- Opening Delimiter -
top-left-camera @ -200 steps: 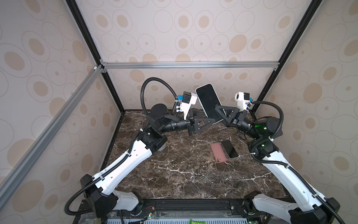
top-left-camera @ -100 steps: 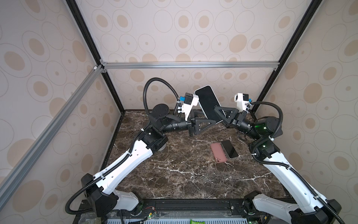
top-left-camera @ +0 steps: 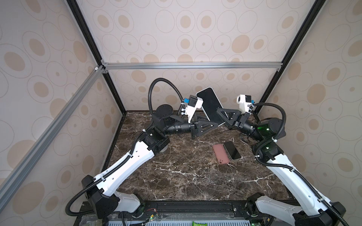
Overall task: Take the phone out of the phone case
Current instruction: Remove the phone case from the phone.
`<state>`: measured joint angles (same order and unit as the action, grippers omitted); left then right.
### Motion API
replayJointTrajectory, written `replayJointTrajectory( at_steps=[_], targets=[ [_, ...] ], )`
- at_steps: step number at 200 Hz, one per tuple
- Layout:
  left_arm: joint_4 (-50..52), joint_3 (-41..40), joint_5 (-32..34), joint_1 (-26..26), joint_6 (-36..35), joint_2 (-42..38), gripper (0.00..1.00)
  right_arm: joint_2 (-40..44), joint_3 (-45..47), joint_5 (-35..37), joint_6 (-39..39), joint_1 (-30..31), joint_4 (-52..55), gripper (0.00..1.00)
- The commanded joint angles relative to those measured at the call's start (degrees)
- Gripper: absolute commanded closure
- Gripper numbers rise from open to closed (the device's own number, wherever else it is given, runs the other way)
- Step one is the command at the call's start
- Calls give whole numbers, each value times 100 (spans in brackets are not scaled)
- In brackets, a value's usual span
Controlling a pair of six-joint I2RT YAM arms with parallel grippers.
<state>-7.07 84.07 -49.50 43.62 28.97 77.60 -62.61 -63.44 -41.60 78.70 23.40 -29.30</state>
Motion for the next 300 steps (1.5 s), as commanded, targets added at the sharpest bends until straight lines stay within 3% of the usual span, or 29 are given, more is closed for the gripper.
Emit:
replayJointTrajectory(
  at_steps=[1,17,33,70,98,141,178,211,260,300],
  targets=[
    [-615,766,-552,277,-951,-303,100,-297,160,353,67,-19,1743,100],
    [-438,955,-565,275,-1097,-316,100,-240,164,484,-74,-17,2221,100],
    [-321,1069,-587,283,-1176,-301,93,-229,225,556,-64,-23,2414,100],
    [-455,982,-614,279,-1020,-252,66,-220,351,570,59,-3,2283,100],
    [-663,896,-591,277,-835,-179,61,-225,228,473,-32,-2,2132,100],
    [-601,892,-614,274,-827,-132,63,-195,122,458,-170,-2,2306,100],
    [-458,904,-614,279,-950,-155,88,-258,104,411,-192,-9,2506,100],
    [-329,995,-636,277,-1155,-211,100,-368,110,315,-184,-3,3131,100],
    [564,1709,-387,278,-1990,-234,100,-332,541,173,101,-2,3592,100],
    [982,2157,-86,272,-2610,-261,100,-245,1066,91,707,147,3359,100]
  ],
)
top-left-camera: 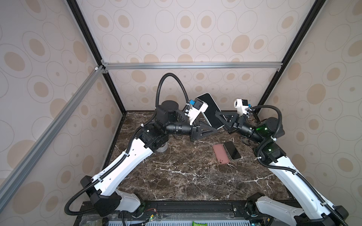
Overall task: Take the phone out of the phone case
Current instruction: Remove the phone case from the phone.
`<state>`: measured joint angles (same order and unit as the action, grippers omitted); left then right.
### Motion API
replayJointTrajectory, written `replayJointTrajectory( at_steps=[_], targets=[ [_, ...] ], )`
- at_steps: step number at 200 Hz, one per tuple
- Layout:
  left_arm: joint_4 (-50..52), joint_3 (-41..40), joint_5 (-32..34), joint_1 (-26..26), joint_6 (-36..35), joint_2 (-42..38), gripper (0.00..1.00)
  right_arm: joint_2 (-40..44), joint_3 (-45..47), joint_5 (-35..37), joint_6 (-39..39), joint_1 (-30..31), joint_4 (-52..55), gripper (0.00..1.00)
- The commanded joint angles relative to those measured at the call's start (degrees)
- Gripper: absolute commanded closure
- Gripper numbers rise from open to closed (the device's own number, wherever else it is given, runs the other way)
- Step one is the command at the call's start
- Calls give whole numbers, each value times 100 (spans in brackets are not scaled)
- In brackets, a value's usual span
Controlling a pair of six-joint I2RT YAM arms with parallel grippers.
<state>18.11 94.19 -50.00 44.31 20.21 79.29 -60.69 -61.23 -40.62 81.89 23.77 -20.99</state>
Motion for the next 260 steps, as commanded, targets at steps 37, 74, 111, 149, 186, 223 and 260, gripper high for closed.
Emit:
replayJointTrajectory(
  at_steps=[37,74,111,149,186,223,260],
  targets=[
    [-1470,1374,52,208,-1922,-303,100,-424,1057,-69,736,251,2255,100],
    [-1471,1389,308,209,-2094,-334,100,-465,1291,-138,1178,343,1781,100],
    [-1375,1781,291,209,-2332,-252,100,-486,1444,-114,1523,434,1458,100],
    [-1486,2027,92,209,-2374,-68,100,-490,1579,-13,1956,601,961,100],
    [-1887,1774,84,208,-2236,-87,100,-464,1737,173,2369,721,425,100],
    [-2255,1560,284,205,-2098,-93,100,-448,1819,392,2717,826,-54,100],
    [-3034,1150,439,208,-1743,-190,100,-392,1804,712,2929,904,-423,100]
  ],
)
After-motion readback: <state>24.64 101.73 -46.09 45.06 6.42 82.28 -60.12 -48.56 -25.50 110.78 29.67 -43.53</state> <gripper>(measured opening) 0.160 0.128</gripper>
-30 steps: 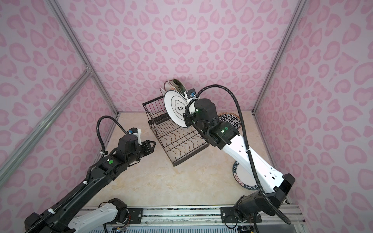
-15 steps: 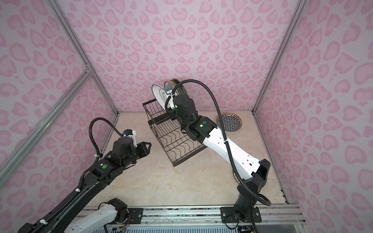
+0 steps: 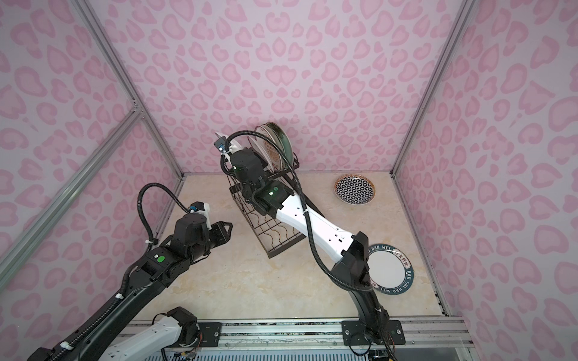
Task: Load plates into a dish rack
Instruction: Place the plate on the dish rack.
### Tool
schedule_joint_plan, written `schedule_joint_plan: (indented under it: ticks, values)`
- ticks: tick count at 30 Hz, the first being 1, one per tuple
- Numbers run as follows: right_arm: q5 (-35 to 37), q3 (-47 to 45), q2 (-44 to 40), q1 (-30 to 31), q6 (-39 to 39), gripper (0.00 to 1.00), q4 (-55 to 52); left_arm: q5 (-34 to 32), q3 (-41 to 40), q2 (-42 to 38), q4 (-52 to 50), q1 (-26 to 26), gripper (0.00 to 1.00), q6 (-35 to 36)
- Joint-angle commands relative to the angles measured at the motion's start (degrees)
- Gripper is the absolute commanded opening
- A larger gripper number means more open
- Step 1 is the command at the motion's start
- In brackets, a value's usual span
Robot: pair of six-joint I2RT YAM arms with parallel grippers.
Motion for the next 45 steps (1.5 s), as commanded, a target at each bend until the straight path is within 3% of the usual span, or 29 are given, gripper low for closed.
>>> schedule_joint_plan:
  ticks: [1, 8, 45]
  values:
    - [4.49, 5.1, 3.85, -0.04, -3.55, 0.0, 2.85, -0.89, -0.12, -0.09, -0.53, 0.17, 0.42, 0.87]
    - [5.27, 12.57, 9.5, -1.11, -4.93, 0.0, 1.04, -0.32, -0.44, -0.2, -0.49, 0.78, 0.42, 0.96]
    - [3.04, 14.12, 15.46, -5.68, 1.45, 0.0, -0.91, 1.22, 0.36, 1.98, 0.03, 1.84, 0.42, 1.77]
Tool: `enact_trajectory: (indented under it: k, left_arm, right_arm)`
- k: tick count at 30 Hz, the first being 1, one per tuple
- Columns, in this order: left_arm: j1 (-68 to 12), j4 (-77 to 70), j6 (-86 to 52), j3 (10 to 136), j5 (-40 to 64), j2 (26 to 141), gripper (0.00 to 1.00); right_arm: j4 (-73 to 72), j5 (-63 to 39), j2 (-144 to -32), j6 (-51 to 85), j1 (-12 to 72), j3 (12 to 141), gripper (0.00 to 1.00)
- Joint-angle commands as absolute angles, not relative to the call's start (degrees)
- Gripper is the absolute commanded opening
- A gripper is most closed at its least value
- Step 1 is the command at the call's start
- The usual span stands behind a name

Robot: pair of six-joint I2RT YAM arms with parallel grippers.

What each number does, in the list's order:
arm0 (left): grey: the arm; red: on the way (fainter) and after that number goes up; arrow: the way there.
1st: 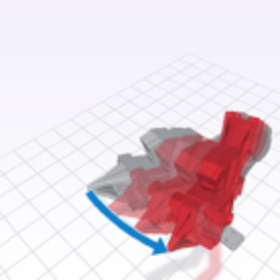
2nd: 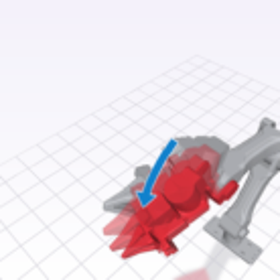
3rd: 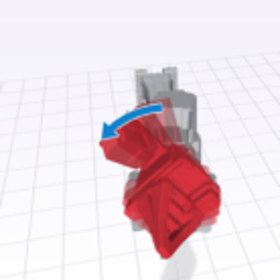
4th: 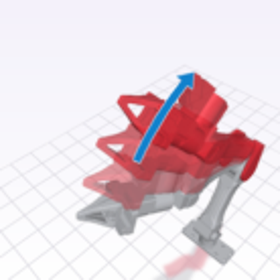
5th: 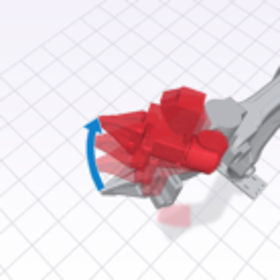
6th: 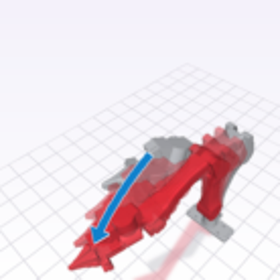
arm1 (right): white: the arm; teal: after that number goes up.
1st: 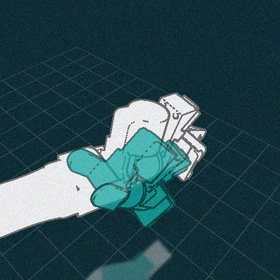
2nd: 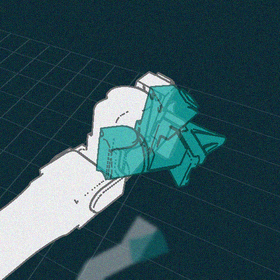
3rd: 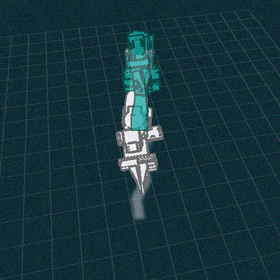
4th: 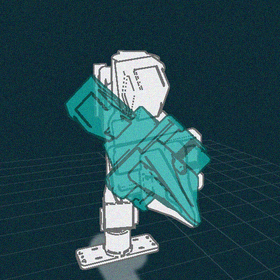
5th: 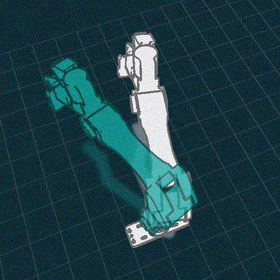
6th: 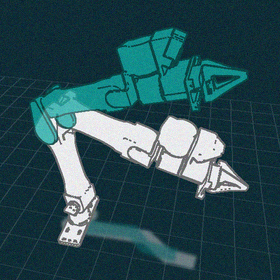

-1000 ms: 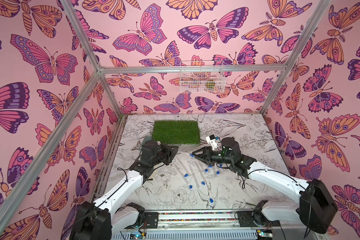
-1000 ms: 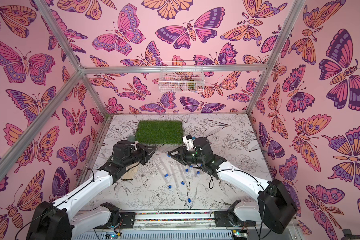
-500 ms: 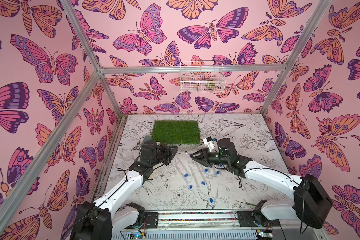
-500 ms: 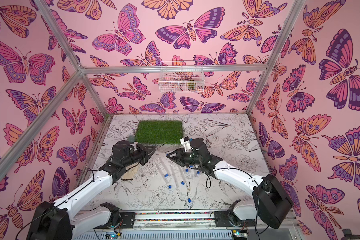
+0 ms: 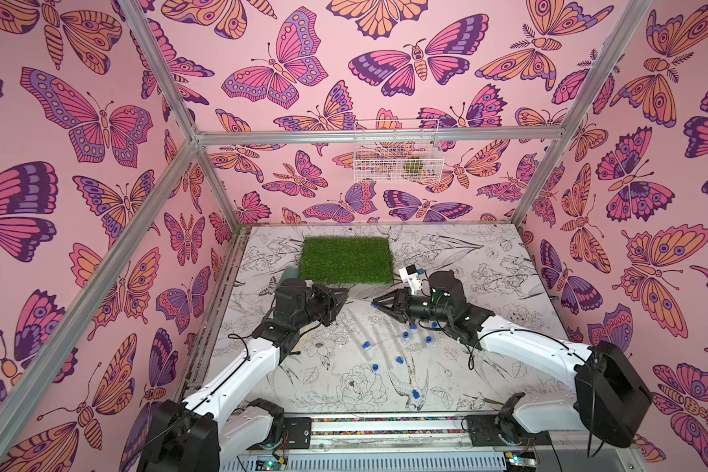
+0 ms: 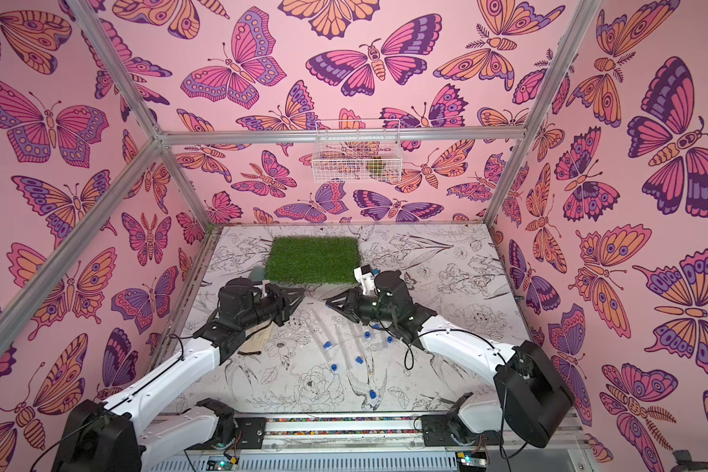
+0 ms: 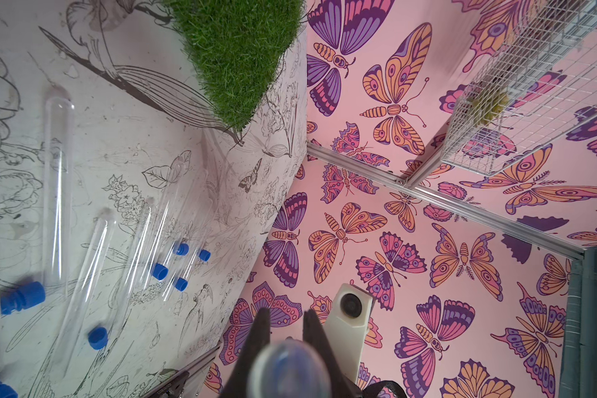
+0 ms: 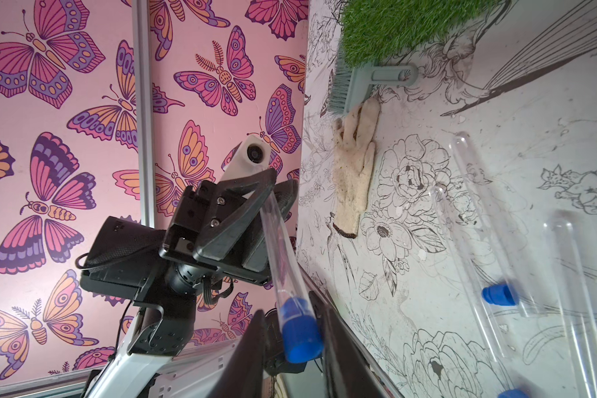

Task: Remove stoppers from test tubes
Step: Open the stopper on the test tube.

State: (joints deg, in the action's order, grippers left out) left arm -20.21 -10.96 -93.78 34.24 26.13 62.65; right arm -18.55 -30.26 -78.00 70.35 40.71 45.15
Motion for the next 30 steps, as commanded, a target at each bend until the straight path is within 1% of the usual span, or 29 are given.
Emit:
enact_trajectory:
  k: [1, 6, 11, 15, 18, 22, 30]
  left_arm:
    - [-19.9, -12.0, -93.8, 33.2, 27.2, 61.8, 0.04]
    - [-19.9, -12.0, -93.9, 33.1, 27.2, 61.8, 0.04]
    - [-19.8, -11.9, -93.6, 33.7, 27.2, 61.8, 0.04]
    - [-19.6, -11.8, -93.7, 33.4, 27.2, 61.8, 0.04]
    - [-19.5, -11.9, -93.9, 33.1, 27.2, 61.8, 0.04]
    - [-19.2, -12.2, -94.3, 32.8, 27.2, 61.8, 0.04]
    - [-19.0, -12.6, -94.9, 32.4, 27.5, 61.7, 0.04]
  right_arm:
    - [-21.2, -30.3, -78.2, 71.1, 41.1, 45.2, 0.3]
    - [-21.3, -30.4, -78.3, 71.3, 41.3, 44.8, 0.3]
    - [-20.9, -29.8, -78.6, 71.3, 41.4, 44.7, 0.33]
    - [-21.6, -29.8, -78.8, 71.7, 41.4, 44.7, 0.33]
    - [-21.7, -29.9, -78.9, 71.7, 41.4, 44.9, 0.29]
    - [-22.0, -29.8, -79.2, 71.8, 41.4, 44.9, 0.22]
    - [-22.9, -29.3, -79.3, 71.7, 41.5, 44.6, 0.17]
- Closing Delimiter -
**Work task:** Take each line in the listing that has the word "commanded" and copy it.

**Your response:**
- The commanded joint angles relative to those measured at the call's start (degrees)
- Gripper: absolute commanded closure
Motion for the next 300 steps (1.5 s), as commanded, targets added at the sharpest bends until straight lines stay within 3% of the usual span, or 29 are given, more is closed for the gripper.
- The commanded joint angles relative to those measured at the call's start (degrees)
- Gripper: absolute commanded closure
Motion for the next 260 steps, as commanded, targets at steps 37, 74, 111, 149, 186, 223 and 260, gripper high for closed.
- Gripper is the absolute commanded opening
Motion for the next 45 steps (1.5 s), as commanded, a target at each bend until the straight path is within 3% of the usual span, or 29 are given, gripper low for closed.
- Gripper is the absolute commanded opening
Motion for the next 30 steps, as commanded, a target at each bend until the straight path is within 1% of the usual span, or 29 are given.

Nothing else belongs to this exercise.